Like all Shakespeare’s tragedies, Hamlet deals not just with the problems of individuals, but with the situation of man in the world.  It is a revenge tragedy, in which one death is demanded in place of another.  But it is much more.  Like Lear, Macbeth and Othello, Hamlet explores the nature and working of evil forces in human beings and in the body politic.  Like those plays, it enacts the dire consequences which follow when the bonds of nature are broken and evil forces and disorder are allowed free play.  The image that best conveys what happens in Hamlet, and indeed in the other great tragedies, is found in Macbeth.  To the overwrought hero of that play, his chief victim’s wounds seem, ‘like a breach in Nature / For ruin’s wasteful entrance’.  Macbeth’s image conveys a potent sense of universal desolation.  Nature itself (man’s social and moral order) has been wounded or breached by the murder of a lawful king; through the gap, the forces of ruin and disorder enter as an army might pour through a breach in a city wall.

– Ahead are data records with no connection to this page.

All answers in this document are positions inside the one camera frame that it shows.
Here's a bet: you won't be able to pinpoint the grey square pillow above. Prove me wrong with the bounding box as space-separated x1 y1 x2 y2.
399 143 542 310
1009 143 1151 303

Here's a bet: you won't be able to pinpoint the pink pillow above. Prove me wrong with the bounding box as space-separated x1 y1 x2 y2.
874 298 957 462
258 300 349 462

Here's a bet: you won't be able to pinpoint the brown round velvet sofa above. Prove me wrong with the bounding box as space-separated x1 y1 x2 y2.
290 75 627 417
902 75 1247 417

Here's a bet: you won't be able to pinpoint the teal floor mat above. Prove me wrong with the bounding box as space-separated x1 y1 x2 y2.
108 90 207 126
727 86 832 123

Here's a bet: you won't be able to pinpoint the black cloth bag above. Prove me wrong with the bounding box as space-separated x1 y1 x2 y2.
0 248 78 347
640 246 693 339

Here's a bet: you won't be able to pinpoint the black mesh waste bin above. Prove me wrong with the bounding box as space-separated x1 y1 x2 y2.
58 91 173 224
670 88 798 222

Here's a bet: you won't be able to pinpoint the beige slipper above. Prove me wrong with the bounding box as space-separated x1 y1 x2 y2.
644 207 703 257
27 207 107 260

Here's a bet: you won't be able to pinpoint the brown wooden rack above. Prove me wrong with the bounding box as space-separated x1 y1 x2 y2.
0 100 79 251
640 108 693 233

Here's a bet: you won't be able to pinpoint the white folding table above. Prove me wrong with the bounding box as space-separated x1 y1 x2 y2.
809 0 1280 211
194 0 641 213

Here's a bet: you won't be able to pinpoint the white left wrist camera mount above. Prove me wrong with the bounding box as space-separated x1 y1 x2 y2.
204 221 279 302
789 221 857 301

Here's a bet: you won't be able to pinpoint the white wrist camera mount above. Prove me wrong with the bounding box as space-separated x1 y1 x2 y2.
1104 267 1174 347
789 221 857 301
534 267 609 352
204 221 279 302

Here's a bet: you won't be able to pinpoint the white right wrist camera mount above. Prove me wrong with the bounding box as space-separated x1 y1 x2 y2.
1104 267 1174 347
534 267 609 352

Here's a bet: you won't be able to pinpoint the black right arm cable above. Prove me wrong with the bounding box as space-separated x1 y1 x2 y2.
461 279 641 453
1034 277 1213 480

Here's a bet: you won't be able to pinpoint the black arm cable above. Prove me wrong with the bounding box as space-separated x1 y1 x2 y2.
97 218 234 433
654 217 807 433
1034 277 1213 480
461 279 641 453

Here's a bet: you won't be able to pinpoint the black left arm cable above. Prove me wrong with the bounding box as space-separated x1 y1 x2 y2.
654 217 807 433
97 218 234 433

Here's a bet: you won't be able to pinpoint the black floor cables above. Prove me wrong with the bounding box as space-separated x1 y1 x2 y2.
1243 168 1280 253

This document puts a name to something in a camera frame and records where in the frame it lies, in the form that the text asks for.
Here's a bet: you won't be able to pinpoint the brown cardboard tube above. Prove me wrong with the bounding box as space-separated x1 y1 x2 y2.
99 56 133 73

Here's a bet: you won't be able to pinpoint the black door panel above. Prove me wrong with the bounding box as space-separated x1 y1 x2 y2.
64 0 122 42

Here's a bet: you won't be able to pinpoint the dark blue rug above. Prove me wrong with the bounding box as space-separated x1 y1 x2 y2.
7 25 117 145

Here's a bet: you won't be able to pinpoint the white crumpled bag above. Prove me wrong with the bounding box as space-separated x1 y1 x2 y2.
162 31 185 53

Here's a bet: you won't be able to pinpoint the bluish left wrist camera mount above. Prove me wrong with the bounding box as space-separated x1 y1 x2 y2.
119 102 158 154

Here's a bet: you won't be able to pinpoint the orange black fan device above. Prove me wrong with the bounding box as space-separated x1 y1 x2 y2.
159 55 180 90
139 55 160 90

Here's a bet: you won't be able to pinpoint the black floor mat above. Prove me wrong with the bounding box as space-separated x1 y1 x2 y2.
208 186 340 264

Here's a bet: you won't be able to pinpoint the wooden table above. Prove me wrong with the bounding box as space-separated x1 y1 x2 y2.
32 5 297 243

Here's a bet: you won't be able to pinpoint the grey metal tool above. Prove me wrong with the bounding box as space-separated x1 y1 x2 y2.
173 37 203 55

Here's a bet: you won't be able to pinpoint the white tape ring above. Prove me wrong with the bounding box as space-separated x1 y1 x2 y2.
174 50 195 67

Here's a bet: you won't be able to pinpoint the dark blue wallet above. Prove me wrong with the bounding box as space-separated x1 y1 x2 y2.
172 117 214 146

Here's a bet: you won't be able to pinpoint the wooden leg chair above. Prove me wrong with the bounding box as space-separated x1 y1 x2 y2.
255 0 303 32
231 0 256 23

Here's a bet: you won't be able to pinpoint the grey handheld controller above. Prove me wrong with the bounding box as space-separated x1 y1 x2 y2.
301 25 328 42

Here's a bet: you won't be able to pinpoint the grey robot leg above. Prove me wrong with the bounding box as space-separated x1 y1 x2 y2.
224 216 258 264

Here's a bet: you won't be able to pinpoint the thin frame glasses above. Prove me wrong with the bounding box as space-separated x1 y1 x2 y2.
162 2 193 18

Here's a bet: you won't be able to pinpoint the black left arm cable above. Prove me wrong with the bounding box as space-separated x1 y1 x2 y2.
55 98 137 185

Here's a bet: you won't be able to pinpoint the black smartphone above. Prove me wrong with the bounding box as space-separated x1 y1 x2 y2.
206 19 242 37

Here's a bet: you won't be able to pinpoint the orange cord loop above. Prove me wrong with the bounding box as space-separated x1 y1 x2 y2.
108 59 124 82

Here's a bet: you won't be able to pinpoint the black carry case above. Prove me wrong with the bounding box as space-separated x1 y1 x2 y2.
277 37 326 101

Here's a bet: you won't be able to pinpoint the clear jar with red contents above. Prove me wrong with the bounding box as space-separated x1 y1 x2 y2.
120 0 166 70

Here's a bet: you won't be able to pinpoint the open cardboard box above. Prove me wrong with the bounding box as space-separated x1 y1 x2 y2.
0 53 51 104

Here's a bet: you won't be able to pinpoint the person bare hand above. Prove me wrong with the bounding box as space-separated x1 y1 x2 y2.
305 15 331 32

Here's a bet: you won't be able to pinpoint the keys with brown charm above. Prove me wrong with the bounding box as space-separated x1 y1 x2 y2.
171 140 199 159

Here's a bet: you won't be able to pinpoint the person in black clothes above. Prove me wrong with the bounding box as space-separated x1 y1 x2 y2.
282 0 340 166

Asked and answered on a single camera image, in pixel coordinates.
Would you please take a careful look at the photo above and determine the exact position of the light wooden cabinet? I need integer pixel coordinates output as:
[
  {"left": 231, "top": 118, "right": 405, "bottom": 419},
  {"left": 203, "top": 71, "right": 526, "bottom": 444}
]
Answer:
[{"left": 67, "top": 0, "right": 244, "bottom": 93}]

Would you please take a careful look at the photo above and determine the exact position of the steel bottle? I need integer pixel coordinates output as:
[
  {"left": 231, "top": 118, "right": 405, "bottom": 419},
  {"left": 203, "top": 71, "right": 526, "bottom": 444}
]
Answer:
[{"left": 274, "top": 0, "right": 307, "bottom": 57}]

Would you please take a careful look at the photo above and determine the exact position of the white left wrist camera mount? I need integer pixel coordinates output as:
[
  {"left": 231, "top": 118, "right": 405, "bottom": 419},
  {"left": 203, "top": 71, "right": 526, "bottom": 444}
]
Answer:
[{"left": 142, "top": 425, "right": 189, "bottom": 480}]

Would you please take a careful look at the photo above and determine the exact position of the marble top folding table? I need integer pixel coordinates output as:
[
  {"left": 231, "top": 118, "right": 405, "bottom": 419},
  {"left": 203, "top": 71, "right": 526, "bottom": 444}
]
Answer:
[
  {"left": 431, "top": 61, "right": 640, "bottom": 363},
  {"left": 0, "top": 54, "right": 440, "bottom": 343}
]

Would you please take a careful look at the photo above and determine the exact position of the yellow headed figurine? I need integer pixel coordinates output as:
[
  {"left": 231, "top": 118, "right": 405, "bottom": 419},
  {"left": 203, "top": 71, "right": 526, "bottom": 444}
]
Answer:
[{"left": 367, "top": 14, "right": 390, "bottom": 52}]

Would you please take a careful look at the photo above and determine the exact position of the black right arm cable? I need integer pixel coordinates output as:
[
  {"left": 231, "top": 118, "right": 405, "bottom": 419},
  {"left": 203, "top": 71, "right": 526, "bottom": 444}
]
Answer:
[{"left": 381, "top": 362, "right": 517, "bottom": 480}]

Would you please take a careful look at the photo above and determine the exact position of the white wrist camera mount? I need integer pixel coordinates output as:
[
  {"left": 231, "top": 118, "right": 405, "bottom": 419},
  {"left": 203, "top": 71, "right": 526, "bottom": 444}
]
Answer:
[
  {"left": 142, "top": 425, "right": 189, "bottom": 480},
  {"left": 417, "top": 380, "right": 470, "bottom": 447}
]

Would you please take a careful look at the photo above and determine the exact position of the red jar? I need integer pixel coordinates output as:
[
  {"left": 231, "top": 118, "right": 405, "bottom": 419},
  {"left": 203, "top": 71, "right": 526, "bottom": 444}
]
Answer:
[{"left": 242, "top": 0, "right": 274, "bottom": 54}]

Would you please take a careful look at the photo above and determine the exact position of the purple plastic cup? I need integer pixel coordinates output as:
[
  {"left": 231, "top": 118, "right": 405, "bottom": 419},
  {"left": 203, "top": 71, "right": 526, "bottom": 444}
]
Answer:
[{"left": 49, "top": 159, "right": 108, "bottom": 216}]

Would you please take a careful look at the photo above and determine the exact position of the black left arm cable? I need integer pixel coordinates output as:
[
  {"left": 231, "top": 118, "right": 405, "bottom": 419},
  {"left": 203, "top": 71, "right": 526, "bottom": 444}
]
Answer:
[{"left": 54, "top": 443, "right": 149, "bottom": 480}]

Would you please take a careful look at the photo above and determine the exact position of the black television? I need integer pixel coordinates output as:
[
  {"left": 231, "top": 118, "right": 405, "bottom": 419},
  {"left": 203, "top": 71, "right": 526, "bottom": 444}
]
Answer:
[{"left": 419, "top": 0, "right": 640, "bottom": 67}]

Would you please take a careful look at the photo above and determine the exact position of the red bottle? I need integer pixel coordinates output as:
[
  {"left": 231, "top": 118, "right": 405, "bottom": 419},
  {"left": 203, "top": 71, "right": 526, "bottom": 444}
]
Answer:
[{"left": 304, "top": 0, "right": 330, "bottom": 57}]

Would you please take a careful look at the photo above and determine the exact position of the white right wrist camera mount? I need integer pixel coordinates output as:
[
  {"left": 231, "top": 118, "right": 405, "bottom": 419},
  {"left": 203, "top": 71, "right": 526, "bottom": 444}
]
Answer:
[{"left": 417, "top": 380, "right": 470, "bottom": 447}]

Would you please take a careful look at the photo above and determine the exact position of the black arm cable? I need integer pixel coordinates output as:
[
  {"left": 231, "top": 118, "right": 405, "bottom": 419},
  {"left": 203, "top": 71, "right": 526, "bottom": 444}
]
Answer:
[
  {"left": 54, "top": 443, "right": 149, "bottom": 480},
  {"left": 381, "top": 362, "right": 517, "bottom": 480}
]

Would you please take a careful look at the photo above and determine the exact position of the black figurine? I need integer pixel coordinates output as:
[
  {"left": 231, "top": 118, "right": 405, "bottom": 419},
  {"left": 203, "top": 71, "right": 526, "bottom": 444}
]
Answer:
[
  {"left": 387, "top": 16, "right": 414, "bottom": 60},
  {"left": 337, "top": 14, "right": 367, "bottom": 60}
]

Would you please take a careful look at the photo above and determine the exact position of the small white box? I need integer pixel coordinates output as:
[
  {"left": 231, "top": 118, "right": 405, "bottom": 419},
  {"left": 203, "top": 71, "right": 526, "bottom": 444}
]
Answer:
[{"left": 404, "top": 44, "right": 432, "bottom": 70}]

Even a brief summary of the main elements in the Hamlet plot makes it clear that the Macbeth image expresses the central concerns of the earlier play.  The lawful king, Old Hamlet, has been murdered by his brother; regicide and fratricide, unnatural crimes, have opened a huge gap in the social and moral order of Denmark, and the way is left open for ruin and disorder to engulf the main protagonists in the tragic sequel.  One of the central images of the play is that of poison.  It is introduced with the literal poisoning of the Old Hamlet by Claudius; after this, a metaphorical poisoning seeps through the play.  At the outset, Marcellus senses that ‘something is rotten in the state of Denmark’, and Hamlet finds his world possessed only by ‘things rank and gross in nature’ (1,ii, 138).  He is not far off the mark: Denmark under Claudius becomes a place of intrigue, treachery, spying, mistrust, with someone hidden behind every curtain, or listening at every door. Marriage, love, friendship and loyalty are corroded by fear, suspicion and cynicism.  Polonius is prepared to have his son spied on and to twist the innocent relationship of Hamlet and Ophelia to his own sinister purposes: ‘I’ll loose my daughter to him’ (11, ii, 162).  Rosencrantz and Guildenstern, once Hamlet’s good friends, become spies for Claudius.   Eight people die.  All the members of the two families in the play, those of Old Hamlet and Polonius, are wiped out – so many die that the next King of Denmark is from Norway!.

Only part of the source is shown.